DATASET RECORDS:
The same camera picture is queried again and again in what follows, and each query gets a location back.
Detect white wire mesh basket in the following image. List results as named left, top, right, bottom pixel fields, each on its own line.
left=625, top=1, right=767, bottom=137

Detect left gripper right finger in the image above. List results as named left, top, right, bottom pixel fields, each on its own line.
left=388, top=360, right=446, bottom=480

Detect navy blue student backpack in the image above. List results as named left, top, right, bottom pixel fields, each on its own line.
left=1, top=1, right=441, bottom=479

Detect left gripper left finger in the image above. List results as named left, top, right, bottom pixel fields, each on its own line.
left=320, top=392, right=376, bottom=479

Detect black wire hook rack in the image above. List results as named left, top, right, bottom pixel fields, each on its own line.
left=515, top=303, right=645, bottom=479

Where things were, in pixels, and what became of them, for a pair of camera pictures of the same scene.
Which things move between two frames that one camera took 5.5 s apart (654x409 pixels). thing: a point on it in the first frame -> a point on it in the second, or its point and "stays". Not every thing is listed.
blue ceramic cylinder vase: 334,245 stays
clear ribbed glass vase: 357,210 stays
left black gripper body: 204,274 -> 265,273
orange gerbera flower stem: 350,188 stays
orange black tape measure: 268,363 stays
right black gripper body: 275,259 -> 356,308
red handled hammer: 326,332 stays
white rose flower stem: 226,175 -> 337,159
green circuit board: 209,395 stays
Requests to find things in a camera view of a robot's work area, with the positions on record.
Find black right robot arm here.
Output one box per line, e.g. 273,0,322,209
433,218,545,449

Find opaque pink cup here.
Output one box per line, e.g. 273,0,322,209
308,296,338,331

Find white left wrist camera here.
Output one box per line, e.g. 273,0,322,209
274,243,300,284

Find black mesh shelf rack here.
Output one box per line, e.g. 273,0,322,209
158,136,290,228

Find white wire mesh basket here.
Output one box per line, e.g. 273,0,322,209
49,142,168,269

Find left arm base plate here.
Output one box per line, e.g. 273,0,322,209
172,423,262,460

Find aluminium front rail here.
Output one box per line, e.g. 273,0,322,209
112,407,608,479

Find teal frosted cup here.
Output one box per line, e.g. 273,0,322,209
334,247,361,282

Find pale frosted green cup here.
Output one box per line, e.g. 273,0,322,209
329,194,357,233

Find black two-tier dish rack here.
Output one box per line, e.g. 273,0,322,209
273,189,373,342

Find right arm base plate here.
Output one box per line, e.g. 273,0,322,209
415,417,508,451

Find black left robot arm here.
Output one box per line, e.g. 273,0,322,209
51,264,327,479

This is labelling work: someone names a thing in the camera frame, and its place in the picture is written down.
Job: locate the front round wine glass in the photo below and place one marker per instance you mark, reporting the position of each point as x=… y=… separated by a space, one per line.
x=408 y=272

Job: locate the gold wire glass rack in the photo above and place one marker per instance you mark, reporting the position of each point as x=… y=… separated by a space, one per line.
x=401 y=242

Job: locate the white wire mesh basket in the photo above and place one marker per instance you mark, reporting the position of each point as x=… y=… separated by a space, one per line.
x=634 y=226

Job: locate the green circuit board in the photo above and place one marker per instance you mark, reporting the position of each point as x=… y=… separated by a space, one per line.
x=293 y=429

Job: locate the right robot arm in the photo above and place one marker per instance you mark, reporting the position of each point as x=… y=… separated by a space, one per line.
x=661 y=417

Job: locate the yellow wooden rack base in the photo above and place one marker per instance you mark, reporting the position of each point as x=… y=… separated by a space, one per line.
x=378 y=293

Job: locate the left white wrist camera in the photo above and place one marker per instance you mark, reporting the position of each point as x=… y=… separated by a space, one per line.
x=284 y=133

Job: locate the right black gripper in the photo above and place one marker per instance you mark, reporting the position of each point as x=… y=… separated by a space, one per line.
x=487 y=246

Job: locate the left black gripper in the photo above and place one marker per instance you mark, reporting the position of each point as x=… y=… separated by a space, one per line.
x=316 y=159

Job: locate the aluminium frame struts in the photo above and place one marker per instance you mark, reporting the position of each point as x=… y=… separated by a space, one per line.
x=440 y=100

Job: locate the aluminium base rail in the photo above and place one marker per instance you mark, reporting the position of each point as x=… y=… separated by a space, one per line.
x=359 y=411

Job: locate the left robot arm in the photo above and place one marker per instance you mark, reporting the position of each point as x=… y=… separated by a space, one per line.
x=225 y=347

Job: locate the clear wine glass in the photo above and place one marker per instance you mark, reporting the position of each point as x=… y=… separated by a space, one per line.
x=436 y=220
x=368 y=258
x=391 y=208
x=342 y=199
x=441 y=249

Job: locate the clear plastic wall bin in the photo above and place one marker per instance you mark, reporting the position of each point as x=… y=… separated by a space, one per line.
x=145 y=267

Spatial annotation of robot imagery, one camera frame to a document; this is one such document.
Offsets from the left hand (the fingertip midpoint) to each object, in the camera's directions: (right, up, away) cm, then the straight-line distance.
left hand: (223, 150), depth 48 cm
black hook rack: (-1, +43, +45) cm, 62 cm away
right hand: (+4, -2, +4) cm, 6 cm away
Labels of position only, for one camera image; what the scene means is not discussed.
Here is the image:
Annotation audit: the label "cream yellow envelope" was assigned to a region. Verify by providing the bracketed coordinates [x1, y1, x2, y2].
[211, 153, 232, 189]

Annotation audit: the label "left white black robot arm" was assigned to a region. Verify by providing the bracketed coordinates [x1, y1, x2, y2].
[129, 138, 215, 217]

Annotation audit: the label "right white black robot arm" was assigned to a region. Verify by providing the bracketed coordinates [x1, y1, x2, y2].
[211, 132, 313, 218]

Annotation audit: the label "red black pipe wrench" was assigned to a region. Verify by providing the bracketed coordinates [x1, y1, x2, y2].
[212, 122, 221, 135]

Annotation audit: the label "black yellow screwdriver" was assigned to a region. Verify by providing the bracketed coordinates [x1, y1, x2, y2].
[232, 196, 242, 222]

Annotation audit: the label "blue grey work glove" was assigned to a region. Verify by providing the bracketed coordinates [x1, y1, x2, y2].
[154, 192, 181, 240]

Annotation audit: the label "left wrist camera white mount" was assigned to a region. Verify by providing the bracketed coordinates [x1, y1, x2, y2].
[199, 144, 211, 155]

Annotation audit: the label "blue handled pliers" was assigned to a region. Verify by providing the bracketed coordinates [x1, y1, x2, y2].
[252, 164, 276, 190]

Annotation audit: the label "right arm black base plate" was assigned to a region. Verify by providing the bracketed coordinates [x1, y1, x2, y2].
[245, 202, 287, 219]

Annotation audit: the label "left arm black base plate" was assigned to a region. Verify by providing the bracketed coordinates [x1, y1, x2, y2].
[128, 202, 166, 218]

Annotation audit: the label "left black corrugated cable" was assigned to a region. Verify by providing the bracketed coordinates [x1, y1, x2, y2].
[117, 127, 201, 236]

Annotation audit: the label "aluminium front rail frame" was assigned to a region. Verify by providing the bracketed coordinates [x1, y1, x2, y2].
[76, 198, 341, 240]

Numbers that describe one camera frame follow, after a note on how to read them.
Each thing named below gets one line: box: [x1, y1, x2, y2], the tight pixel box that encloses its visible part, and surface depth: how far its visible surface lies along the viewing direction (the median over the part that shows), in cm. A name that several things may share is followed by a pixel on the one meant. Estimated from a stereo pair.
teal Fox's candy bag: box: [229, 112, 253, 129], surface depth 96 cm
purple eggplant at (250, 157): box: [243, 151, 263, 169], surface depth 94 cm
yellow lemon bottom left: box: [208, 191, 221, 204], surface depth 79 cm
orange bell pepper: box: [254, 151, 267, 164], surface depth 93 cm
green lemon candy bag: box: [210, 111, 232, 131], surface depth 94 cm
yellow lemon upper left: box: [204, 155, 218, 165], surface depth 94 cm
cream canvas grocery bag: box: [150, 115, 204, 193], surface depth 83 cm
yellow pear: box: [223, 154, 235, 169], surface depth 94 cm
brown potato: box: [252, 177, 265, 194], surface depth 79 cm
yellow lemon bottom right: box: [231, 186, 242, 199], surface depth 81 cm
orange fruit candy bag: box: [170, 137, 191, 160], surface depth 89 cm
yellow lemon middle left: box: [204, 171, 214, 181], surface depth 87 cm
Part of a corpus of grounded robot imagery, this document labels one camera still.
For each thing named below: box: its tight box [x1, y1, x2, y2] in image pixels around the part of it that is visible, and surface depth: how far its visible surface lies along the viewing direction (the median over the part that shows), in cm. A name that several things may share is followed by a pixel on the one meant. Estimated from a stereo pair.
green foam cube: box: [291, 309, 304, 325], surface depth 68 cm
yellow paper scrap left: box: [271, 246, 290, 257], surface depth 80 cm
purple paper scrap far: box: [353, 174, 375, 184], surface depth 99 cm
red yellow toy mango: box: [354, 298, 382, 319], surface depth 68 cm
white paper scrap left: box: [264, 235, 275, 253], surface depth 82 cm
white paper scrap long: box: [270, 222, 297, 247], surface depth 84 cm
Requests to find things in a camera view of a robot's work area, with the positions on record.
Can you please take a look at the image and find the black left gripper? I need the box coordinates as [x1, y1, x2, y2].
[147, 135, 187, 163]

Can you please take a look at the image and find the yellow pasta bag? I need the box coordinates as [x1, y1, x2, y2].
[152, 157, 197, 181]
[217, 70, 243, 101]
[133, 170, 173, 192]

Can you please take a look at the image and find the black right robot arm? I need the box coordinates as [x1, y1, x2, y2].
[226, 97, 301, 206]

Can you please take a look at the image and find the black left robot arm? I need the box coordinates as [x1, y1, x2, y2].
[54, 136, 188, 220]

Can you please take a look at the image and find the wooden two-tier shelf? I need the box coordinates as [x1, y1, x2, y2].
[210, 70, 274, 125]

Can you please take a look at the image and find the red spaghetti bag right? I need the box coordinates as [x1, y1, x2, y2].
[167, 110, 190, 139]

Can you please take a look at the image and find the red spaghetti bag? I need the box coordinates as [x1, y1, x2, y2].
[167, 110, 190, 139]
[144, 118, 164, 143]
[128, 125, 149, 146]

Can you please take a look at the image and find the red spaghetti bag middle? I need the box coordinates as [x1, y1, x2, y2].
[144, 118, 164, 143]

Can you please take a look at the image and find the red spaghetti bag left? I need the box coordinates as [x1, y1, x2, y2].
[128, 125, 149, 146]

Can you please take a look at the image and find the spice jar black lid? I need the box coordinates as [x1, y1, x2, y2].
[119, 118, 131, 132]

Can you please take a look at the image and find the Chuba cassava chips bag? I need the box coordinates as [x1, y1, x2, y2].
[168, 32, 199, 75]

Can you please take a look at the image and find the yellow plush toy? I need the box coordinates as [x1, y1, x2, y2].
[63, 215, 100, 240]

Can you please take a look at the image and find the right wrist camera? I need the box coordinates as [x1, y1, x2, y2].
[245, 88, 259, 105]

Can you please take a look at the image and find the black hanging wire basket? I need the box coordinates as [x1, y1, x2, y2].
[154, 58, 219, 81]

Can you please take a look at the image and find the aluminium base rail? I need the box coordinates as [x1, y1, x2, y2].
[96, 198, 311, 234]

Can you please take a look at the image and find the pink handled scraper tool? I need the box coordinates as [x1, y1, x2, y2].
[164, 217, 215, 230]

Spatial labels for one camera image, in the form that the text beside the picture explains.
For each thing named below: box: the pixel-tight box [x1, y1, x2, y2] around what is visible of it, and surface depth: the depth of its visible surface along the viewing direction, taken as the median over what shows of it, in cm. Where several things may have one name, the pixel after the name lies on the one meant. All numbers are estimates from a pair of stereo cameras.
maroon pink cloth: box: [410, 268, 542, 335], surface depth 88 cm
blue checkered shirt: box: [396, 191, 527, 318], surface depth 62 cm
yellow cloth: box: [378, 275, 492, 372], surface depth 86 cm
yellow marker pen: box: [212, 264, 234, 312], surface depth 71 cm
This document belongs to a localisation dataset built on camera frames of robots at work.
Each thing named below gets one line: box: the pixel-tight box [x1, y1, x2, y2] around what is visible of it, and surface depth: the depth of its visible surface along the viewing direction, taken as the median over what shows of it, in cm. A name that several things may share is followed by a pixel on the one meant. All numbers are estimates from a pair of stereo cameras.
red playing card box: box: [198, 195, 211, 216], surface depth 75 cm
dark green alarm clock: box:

WHAT YOU SHOULD DO: Once you have found every line in the listing that holds the string "purple", copy each of them.

COMPLETED TASK:
purple eggplant at (250, 157): box: [243, 151, 263, 169], surface depth 94 cm
purple paper scrap far: box: [353, 174, 375, 184], surface depth 99 cm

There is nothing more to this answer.